Price was banned from contacting Ms Penticost directly or indirectly under the terms of a five-year restraining order imposed at Horsham Magistrates’ Court on June 3, 2019.

She was also fined £415 for hurling a foul-mouthed “tirade of abuse” at her during a row in a school playground.

The court heard that her message to Hayler may have been triggered by an Instagram post by Ms Penticost, which she denies was aimed at Price.

Price’s message read: “Tell your c***ing whore, piece of shit, girlfriend not to start on me.

“She has a restraining order so shouldn’t try antagonise me as she is in breach and I’m sure she doesn’t want people knowing that she was having an affair with you behind my back. That gutter slag.”

The court heard the offence was committed due to Price’s use of the words “tell your”, which was an indirect attempt to communicate with Penticost.

In a victim impact statement read to the court, Ms Penticost said the breach had a “devastating effect” on her mental wellbeing.

Katie Price court case
Katie Price arrives at Lewes Crown Court for her sentencing hearing (Gareth Fuller/PA).

She said: “The impact of what Katie has done is very upsetting, I feel threatened and intimidated.

“I feel demoralised and not wanting to go out. The language used made me feel scared. I felt it was an attack on me.

“The consequences are I feel she will attack me.

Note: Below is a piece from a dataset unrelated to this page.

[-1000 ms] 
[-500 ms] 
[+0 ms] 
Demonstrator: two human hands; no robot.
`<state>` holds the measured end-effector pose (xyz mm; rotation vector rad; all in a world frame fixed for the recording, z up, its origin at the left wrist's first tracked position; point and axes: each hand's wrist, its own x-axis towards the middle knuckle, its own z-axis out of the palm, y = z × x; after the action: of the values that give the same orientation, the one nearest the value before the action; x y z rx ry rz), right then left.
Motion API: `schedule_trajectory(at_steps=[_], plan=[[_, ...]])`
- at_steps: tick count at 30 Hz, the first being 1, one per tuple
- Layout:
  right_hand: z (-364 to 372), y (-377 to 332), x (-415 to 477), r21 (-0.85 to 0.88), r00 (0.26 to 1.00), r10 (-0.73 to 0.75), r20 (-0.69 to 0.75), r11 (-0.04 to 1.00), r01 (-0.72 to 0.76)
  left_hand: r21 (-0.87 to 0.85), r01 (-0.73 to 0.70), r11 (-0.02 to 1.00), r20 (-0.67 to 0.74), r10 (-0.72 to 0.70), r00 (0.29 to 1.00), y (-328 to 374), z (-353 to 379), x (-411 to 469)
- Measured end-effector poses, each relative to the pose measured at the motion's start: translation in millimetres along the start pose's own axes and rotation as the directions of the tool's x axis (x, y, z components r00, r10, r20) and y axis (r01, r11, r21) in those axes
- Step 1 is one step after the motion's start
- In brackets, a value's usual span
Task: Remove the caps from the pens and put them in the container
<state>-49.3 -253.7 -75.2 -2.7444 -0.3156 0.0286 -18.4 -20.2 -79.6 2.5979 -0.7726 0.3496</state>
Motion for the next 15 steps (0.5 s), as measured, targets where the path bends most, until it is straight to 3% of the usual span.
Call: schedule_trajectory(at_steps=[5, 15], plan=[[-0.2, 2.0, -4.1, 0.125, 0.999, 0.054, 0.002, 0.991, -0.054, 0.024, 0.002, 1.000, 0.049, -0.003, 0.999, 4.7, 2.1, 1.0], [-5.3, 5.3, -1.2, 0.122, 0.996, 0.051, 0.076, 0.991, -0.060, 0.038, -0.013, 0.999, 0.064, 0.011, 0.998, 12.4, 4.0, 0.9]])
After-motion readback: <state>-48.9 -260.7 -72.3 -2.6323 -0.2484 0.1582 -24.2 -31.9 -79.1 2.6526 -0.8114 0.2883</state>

I felt by having a restraining order it would make me feel safe but by someone breaching it it has made me feel very vulnerable.”

Price attended court wearing an all-green outfit and was heard to tell a reporter to “suck my dick” after she was asked about the prospects of a prison sentence.

Nicholas Hamblin, representing Price, said that his client had pleaded guilty to the breach but she had been under a “misunderstanding” that the restraining order “worked both ways”.

He said there was an element of “provocation” and she had been “over-reacting as she felt she was being criticised”.

He added: “She has shown signs of remorse, she accepts an indirect breach.”

Mr Hamblin said that Miss Price had sought help for her emotional problems at the Priory Clinic.

He said she suffered from a “depressive disorder and anxiety” and added: “Miss Price is learning to cope with her emotional problems and to not react in the way she has in this case.”

He continued: “She has two different personalities, the public one and the vulnerable one of being in the public eye, every day in the public eye no matter what she does.

“It’s perhaps a case of building someone up only to knock them down.”

He added that “there was a lot of good to be said” for Price and she was considered in a probation report to be of “low risk of re-offending”.

Mr Hamblin said the offence was a “minor breach” of the restraining order because it was an “indirect” message and would have been “much more serious” if sent directly to the complainant’s phone.